Description of problem: Replacing PERC5/E controller attached to an MD1000 storage box results in fsck errors during boot up and root filesystem does not get mounted. By rebooting again the issue is not founf. By removing the /etc/blkid.tab file before changing the PERC5/E controller results in the /etc/blkid.tab file being generated freshly and again the issue doesn't occur again. So, the bug is in the blkid tool in the e2fsprogs application which runs fsck on the partitions before mounting them. Version-Release number of selected component (if applicable): e2fsprogs-1.35-12.4.EL4 How reproducible: Often. Steps to Reproduce: 1) Install RHEL4 U4 32bit (kernel version : 2.6.9-42.ELsmp) on RAID5 on PERC5iA. 2)Create two or three VD's on PERC5/E from OMSS or the controller BIOS. 3)Shutdown the system and replace the PERC5/E controller with another one with same fw level and having no config on it. 4)Switch ON the system and observe the booting process.Booting ends up on the screen "Give root password for maintenance". Actual results: Fsck error occurs resulting in filesystem not being mounted. Expected results: System boot should be error free even the first time. Additional info: 1) Basically the fsck on / fails and filesystem is not mounted. 2) Manually mounting the filesystem after running fsck makes the problem go away. 3) Simply rebooting the system at this time makes the problem go away. 4) Deleting the /etc/blkid.tab before changin the PERC5/E controller makes the problem go away.
*** Bug 227819 has been marked as a duplicate of this bug. ***
Dell is requesting this for 4.5, Setting ACK and 4.5 flags to ?.
Shyam, I was wondering if you could help clear up some confusion concerning the version of PERC5 that manifests this bug. From reading the first comment, both the PERC5/E and PERC5/iA are listed. Is this a typo or does it fail on either PERC5? I ask because I was looking for a system that could be used, just to help move things along, and the pe2900 lists a PCI of 1028:0015 in its list of PCI IDs. When I looked this id up (http://pci-ids.ucw.cz/iii/?i=1028), it appears as though a "PERC5/I" has the ids 1028:0015. The PERC5/E has an id of 1028:1f01. So would this bug manifest on a pe2900 with a PERC5/I?
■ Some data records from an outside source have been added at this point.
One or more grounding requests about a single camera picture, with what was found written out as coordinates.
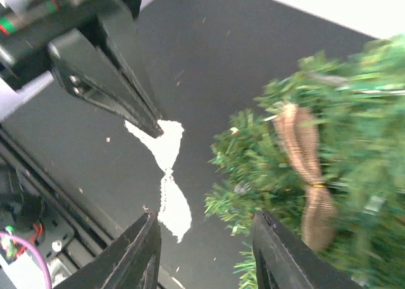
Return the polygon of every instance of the christmas wreath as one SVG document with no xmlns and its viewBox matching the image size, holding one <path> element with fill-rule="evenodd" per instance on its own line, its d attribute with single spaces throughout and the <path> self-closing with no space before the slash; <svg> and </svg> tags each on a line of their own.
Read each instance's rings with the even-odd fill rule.
<svg viewBox="0 0 405 289">
<path fill-rule="evenodd" d="M 206 215 L 249 235 L 270 211 L 321 258 L 365 288 L 405 288 L 405 36 L 347 61 L 321 52 L 272 81 L 231 117 L 211 161 L 226 175 Z M 256 288 L 251 250 L 235 265 Z"/>
</svg>

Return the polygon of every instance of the white wall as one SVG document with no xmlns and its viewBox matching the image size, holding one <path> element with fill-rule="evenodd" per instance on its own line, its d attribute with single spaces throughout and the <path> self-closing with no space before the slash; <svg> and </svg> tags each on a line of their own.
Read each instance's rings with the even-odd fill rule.
<svg viewBox="0 0 405 289">
<path fill-rule="evenodd" d="M 405 32 L 404 0 L 276 0 L 376 38 Z"/>
</svg>

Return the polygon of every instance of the artificial pine branch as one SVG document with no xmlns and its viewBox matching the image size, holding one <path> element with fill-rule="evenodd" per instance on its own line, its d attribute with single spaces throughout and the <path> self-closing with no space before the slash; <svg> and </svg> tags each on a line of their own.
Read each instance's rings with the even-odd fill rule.
<svg viewBox="0 0 405 289">
<path fill-rule="evenodd" d="M 321 181 L 339 212 L 332 224 L 336 237 L 319 255 L 368 288 L 403 288 L 405 37 L 371 42 L 347 62 L 319 53 L 299 66 L 291 77 L 269 83 L 256 100 L 271 114 L 283 102 L 313 113 L 309 125 L 319 130 Z M 211 162 L 226 180 L 207 196 L 206 213 L 219 215 L 234 234 L 248 235 L 251 214 L 267 210 L 302 235 L 307 178 L 290 166 L 288 151 L 265 119 L 242 111 L 231 118 L 236 131 L 215 137 Z M 298 144 L 308 143 L 304 131 L 296 127 Z M 313 166 L 307 169 L 313 174 Z"/>
</svg>

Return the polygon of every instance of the black surface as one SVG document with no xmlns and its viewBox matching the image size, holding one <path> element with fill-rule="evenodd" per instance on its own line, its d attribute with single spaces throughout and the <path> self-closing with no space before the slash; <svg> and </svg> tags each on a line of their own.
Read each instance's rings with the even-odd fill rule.
<svg viewBox="0 0 405 289">
<path fill-rule="evenodd" d="M 269 0 L 156 0 L 137 24 L 156 95 L 185 128 L 174 177 L 194 218 L 181 244 L 162 227 L 161 265 L 187 289 L 237 288 L 232 266 L 249 238 L 204 221 L 204 194 L 218 181 L 207 163 L 213 135 L 299 58 L 322 49 L 346 56 L 369 38 Z M 66 189 L 82 189 L 123 228 L 142 205 L 159 208 L 163 174 L 118 117 L 52 85 L 4 125 Z"/>
</svg>

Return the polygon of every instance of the black plastic part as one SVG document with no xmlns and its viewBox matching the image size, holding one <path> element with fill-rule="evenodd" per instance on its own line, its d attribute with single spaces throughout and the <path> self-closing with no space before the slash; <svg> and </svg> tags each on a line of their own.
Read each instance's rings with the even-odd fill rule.
<svg viewBox="0 0 405 289">
<path fill-rule="evenodd" d="M 117 229 L 109 224 L 107 218 L 103 219 L 103 226 L 108 231 L 101 228 L 94 219 L 102 219 L 103 213 L 93 210 L 91 204 L 87 204 L 87 210 L 92 211 L 90 217 L 84 212 L 69 195 L 66 194 L 53 180 L 39 167 L 30 156 L 19 148 L 1 130 L 0 127 L 0 156 L 13 168 L 21 170 L 26 174 L 27 182 L 25 187 L 30 191 L 37 191 L 47 203 L 51 204 L 67 220 L 69 225 L 75 229 L 76 238 L 94 256 L 100 254 L 111 242 Z"/>
<path fill-rule="evenodd" d="M 2 4 L 0 4 L 0 16 L 4 16 L 8 11 L 8 8 L 5 8 Z"/>
<path fill-rule="evenodd" d="M 35 0 L 34 4 L 45 0 Z M 139 14 L 141 0 L 88 0 L 79 6 L 64 6 L 12 35 L 0 32 L 0 77 L 14 90 L 46 72 L 50 67 L 47 44 L 73 28 L 95 20 L 97 14 L 128 9 L 132 19 Z M 9 13 L 4 9 L 1 16 Z"/>
<path fill-rule="evenodd" d="M 253 226 L 258 289 L 360 289 L 321 260 L 269 212 L 257 212 Z"/>
<path fill-rule="evenodd" d="M 17 172 L 8 165 L 0 167 L 0 229 L 12 226 L 29 232 L 44 212 L 41 197 L 24 190 Z"/>
<path fill-rule="evenodd" d="M 144 214 L 80 273 L 55 288 L 155 289 L 160 252 L 157 214 Z"/>
<path fill-rule="evenodd" d="M 35 243 L 47 260 L 53 259 L 59 251 L 52 248 L 52 243 L 59 241 L 62 249 L 72 240 L 75 230 L 52 205 L 44 202 L 40 195 L 31 193 L 33 188 L 25 176 L 17 175 L 12 170 L 9 170 L 8 174 L 10 182 L 7 186 L 16 185 L 14 190 L 17 191 L 18 187 L 21 190 L 19 194 L 0 195 L 0 201 L 9 206 L 13 202 L 20 203 L 21 209 L 18 211 L 11 209 L 11 214 L 16 215 L 15 218 L 9 224 L 4 224 L 5 221 L 2 221 L 1 228 L 4 229 L 10 225 L 14 228 L 15 235 L 28 240 L 35 233 L 33 224 L 41 223 L 44 231 Z"/>
<path fill-rule="evenodd" d="M 137 92 L 141 87 L 135 89 L 78 30 L 52 41 L 49 55 L 53 75 L 69 94 L 124 117 L 152 137 L 163 133 L 157 117 Z"/>
</svg>
John, The PERC5/iA is PERC5/internal adapter which does not have external connectors(it is a PCI card). The OS is installed on disks attached to this controller. The PERC5/E is an adapter that has external connectors. I guess if you install OS on the PERC5/I which is the integrated controller and create VDS on the PERC5/E the issue will still reoccur. The catch is that VDs need to be presented to the OS after install.
This request was evaluated by Red Hat Product Management for inclusion in a Red Hat Enterprise Linux maintenance release. Product Management has requested further review of this request by Red Hat Engineering, for potential inclusion in a Red Hat Enterprise Linux Update release for currently deployed products. This request is not yet committed for inclusion in an Update release.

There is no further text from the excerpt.